• **Items from a data source**
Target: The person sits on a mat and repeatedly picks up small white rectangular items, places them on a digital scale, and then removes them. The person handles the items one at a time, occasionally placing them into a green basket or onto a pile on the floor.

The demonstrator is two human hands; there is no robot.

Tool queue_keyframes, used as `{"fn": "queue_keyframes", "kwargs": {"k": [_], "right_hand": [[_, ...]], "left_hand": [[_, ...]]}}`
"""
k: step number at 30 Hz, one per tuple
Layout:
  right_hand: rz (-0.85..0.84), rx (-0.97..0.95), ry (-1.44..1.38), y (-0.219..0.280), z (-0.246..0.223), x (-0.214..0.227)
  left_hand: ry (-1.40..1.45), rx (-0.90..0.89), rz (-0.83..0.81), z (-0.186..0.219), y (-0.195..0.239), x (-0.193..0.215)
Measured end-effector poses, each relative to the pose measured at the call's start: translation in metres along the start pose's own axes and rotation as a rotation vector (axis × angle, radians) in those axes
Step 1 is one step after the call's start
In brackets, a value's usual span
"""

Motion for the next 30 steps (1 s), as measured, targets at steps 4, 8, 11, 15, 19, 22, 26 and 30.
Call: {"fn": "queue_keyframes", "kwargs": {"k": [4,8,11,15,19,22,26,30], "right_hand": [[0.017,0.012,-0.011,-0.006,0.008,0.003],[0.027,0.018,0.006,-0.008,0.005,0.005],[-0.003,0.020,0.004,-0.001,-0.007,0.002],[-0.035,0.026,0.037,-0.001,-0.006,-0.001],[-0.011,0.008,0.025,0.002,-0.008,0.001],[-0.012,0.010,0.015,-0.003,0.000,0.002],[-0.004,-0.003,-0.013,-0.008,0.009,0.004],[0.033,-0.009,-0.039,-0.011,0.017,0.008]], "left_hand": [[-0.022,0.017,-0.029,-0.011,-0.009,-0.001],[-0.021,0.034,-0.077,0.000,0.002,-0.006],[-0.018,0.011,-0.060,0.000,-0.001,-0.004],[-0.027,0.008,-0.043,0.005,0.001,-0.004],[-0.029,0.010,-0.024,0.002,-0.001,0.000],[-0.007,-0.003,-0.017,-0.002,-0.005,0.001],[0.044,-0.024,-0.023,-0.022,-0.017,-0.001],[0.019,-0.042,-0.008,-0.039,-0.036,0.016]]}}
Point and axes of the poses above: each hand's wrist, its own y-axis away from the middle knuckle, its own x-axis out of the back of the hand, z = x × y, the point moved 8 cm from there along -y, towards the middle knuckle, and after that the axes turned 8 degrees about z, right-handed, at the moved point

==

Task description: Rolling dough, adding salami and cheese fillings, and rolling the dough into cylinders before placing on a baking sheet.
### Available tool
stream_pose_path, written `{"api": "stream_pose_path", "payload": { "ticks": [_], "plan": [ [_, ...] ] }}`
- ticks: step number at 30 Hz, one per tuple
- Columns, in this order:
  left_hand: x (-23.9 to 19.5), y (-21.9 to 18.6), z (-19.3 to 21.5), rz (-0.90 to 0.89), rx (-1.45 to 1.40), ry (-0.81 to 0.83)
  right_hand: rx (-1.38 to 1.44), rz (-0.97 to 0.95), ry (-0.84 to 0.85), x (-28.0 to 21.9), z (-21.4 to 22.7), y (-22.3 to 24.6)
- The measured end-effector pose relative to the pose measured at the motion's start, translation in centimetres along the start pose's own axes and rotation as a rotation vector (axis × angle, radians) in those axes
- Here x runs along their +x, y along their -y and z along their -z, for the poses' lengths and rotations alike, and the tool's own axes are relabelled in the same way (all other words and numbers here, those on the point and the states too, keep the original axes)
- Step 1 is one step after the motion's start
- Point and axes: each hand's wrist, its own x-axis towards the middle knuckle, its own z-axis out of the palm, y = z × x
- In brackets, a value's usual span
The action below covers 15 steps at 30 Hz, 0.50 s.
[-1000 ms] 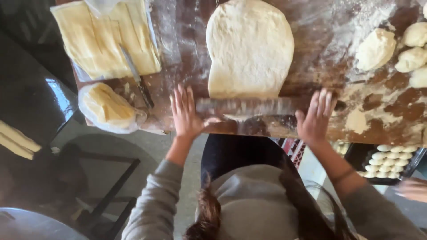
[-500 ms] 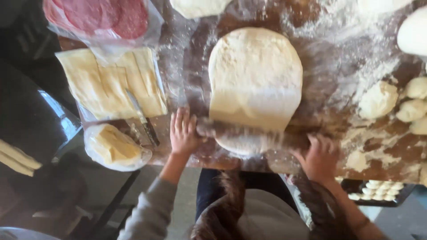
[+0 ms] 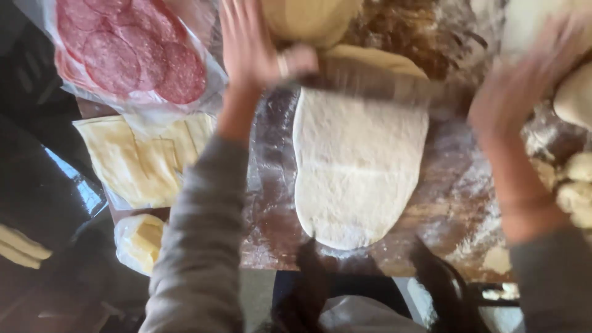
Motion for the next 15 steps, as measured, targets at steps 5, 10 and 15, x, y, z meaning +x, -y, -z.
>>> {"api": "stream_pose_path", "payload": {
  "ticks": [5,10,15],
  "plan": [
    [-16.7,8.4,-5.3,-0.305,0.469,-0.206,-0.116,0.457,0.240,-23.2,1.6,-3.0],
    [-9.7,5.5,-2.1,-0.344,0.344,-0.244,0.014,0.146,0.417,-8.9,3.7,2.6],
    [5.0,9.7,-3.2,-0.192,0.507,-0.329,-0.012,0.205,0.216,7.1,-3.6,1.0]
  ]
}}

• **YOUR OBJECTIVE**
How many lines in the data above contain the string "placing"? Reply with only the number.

• **ANSWER TO THE EXERCISE**
2